Wake Word Models

Spokestack provides pretrained TensorFlow Lite models that enable on-device wake word detection. These free models, however, only recognize the word “Spokestack”; in order to have your app respond to a different word or phrase, you’ll need new models. If machine learning is outside your wheelhouse and you’d like a customized wake word for your app, stop reading here and drop us a line. We’re happy to help.

If building a custom model sounds like fun, though, soldier on. We’ll describe the design of the models and their input/output shapes below; see the configuration guide for more information about hyperparameters. Spokestack uses three separate models; they operate continuously, each feeding output into the next, for both efficiency and accuracy. We’ll go over them in the order in which they’re used. See the list of references at the end for descriptions of any unfamiliar terminology, and let us know if we missed anything!
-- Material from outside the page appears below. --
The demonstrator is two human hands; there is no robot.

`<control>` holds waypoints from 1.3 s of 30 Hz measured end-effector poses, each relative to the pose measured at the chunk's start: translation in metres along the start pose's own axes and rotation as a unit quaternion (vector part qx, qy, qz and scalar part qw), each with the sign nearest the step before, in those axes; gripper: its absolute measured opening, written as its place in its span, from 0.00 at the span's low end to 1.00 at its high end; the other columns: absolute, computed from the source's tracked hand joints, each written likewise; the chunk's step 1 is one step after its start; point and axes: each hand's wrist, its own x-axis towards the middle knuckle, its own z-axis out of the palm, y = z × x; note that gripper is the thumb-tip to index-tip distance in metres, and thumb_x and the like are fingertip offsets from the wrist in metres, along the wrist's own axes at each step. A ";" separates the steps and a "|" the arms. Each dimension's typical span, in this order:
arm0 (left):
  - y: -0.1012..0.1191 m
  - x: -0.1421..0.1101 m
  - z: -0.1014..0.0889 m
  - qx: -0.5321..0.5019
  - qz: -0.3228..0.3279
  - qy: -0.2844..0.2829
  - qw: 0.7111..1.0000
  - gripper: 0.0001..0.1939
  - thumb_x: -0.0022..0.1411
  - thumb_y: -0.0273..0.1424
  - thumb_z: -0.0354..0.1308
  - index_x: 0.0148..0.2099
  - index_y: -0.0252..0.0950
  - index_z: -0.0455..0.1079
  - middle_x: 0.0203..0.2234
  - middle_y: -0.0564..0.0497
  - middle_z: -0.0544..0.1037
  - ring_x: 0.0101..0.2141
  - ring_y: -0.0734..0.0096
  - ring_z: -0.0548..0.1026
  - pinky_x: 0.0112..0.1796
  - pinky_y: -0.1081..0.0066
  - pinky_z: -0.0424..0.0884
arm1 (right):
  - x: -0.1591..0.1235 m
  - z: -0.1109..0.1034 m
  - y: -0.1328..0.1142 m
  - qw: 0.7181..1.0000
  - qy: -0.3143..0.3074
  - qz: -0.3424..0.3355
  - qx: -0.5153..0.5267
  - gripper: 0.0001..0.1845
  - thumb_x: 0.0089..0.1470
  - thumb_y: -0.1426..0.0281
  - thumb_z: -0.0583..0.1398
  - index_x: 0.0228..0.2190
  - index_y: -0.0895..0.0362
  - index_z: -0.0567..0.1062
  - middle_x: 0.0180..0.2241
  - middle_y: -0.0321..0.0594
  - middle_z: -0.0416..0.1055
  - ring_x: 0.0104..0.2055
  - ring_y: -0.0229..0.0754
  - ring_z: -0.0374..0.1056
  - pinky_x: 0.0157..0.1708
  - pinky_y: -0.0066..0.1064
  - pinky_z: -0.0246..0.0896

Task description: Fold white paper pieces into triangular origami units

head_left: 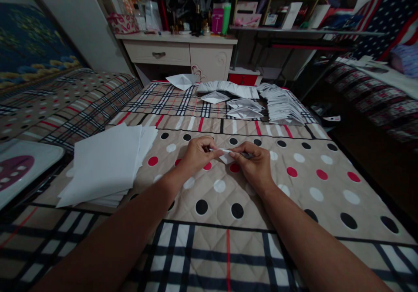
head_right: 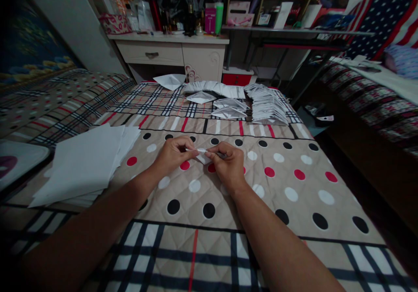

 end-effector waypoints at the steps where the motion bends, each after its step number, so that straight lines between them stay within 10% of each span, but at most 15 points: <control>1: 0.001 0.000 -0.001 0.005 0.006 0.000 1.000 0.13 0.53 0.33 0.66 0.23 0.34 0.68 0.21 0.54 0.70 0.25 0.75 0.69 0.26 0.73 0.64 | 0.000 0.000 0.000 1.000 0.004 -0.001 0.000 0.03 0.46 0.73 0.66 0.22 0.56 0.79 0.22 0.35 0.74 0.25 0.38 0.67 0.26 0.31 0.60; 12: -0.001 0.000 -0.003 -0.048 -0.118 0.008 0.992 0.12 0.61 0.36 0.57 0.30 0.33 0.73 0.18 0.53 0.73 0.20 0.75 0.72 0.23 0.75 0.68 | -0.001 0.002 0.004 0.993 0.013 0.086 0.085 0.05 0.44 0.69 0.69 0.28 0.54 0.83 0.27 0.39 0.80 0.28 0.43 0.73 0.28 0.34 0.68; 22: 0.008 -0.002 -0.001 0.009 -0.118 -0.021 0.993 0.11 0.50 0.36 0.67 0.31 0.31 0.78 0.23 0.50 0.79 0.24 0.72 0.75 0.24 0.76 0.67 | -0.004 0.005 0.002 0.996 -0.087 -0.005 0.001 0.11 0.56 0.67 0.60 0.37 0.56 0.82 0.29 0.40 0.80 0.28 0.40 0.74 0.30 0.29 0.67; 28: 0.006 0.000 -0.003 -0.010 -0.138 -0.020 0.990 0.08 0.57 0.30 0.60 0.31 0.31 0.77 0.24 0.50 0.80 0.25 0.72 0.77 0.26 0.76 0.70 | -0.004 0.005 -0.003 0.984 -0.068 0.143 0.080 0.15 0.54 0.59 0.62 0.27 0.59 0.76 0.18 0.38 0.74 0.18 0.39 0.70 0.17 0.26 0.62; 39: 0.004 0.001 -0.007 -0.157 -0.228 0.047 0.960 0.12 0.57 0.34 0.62 0.27 0.30 0.71 0.17 0.51 0.75 0.17 0.75 0.74 0.19 0.78 0.69 | -0.003 0.000 -0.005 0.986 -0.059 0.117 0.101 0.17 0.57 0.58 0.60 0.26 0.59 0.73 0.16 0.34 0.70 0.13 0.32 0.64 0.13 0.21 0.55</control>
The filter model processes the linear amplitude Short-Time Fourier Transform (STFT), converting it into an audio feature representation. This representation may be the result of applying the mel filterbank or calculating MFCC features. The use of a TF-Lite model for filtering hides the details of the filter from spokestack while optimizing the matrix operations involved.


The filter model takes as input a single linear STFT frame, which is computed by Spokestack as the magnitude of the FFT over a sliding window of the audio signal. This input is shaped [fft-window-size / 2 + 1]. The model outputs a feature vector shaped [mel-frame-width].



The encoder model is the autoregressive component of the system. It processes a single frame (RNN) or a sliding window (CRNN) along with a previous state tensor.


The encoder model’s input tensor is shaped [mel-frame-length, mel-frame-width] (if processing a single frame, mel-frame-length will be 1), , the state tensor is shaped [wake-state-width], and the output tensor is shaped [wake-encode-width]. It outputs an encoded representation of the frame and an updated state tensor.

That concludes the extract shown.